Assignment: Render every entry exactly as it appears.

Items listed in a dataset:
________
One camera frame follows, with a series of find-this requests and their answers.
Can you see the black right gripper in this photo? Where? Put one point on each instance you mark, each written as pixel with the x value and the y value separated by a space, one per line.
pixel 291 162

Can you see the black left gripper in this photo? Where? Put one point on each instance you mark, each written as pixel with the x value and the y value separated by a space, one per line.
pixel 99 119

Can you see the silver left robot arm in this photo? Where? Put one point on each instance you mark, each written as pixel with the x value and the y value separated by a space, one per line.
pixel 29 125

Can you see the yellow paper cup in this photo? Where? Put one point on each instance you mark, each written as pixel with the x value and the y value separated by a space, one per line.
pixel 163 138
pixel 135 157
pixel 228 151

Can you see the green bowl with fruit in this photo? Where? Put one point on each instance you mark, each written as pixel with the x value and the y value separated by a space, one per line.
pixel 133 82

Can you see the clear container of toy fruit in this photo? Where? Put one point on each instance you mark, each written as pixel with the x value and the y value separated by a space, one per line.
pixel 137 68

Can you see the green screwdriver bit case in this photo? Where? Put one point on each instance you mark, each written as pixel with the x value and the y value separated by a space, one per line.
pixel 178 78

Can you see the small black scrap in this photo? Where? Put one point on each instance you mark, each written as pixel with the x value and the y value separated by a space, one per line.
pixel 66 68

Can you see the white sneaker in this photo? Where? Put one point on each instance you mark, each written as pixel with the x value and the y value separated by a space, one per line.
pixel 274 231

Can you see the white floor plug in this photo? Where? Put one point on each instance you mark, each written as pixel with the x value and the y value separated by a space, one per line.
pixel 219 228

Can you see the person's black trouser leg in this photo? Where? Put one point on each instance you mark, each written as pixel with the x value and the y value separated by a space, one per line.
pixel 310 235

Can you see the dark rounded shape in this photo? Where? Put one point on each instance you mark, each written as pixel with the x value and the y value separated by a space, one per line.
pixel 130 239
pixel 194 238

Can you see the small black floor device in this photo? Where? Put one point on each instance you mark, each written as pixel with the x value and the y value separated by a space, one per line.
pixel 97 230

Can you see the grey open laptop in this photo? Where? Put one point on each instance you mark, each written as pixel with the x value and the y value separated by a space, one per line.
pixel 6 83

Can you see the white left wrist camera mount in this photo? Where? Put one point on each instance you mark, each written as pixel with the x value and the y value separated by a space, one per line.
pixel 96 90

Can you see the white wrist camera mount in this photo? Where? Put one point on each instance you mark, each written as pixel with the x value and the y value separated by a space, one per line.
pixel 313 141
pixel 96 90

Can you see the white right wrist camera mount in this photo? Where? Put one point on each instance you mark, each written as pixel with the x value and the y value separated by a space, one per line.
________
Reply:
One camera frame follows, with a series of find-this requests and their answers.
Can you see the black right gripper in this photo? Where? Put one point on each instance you mark, each written as pixel with the x value and the y value separated by a space, one per line.
pixel 291 162

Can you see the black left gripper in this photo? Where? Put one point on each instance you mark, each written as pixel with the x value and the y value separated by a space, one per line.
pixel 99 119

Can you see the silver left robot arm in this photo? Where? Put one point on each instance you mark, each written as pixel with the x value and the y value separated by a space, one per line.
pixel 29 125

Can you see the yellow paper cup in this photo? Where? Put one point on each instance you mark, each written as pixel with the x value and the y value separated by a space, one per line.
pixel 163 138
pixel 135 157
pixel 228 151

Can you see the green bowl with fruit in this photo? Where? Put one point on each instance you mark, each written as pixel with the x value and the y value separated by a space, one per line.
pixel 133 82

Can you see the clear container of toy fruit in this photo? Where? Put one point on each instance you mark, each written as pixel with the x value and the y value separated by a space, one per line.
pixel 137 68

Can you see the green screwdriver bit case in this photo? Where? Put one point on each instance you mark, each written as pixel with the x value and the y value separated by a space, one per line.
pixel 178 78

Can you see the small black scrap in this photo? Where? Put one point on each instance you mark, each written as pixel with the x value and the y value separated by a space, one per line.
pixel 66 68

Can you see the white sneaker in this photo? Where? Put one point on each instance you mark, each written as pixel with the x value and the y value separated by a space, one per line.
pixel 274 231

Can you see the white floor plug in this photo? Where? Put one point on each instance you mark, each written as pixel with the x value and the y value separated by a space, one per line.
pixel 219 228

Can you see the person's black trouser leg in this photo? Where? Put one point on each instance you mark, each written as pixel with the x value and the y value separated by a space, one per line.
pixel 310 235

Can you see the dark rounded shape in this photo? Where? Put one point on each instance you mark, each written as pixel with the x value and the y value separated by a space, one per line.
pixel 130 239
pixel 194 238

Can you see the small black floor device in this photo? Where? Put one point on each instance you mark, each written as pixel with the x value and the y value separated by a space, one per line.
pixel 97 230

Can you see the grey open laptop in this photo? Where? Put one point on each instance you mark, each written as pixel with the x value and the y value separated by a space, one per line.
pixel 6 83

Can you see the white left wrist camera mount in this photo? Where? Put one point on each instance you mark, each written as pixel with the x value and the y value separated by a space, one per line.
pixel 96 90

Can you see the white wrist camera mount in this photo? Where? Put one point on each instance you mark, each written as pixel with the x value and the y value separated by a space, one per line.
pixel 313 141
pixel 96 90

Can you see the white right wrist camera mount in this photo? Where? Put one point on each instance you mark, each written as pixel with the x value and the y value separated by a space, one per line.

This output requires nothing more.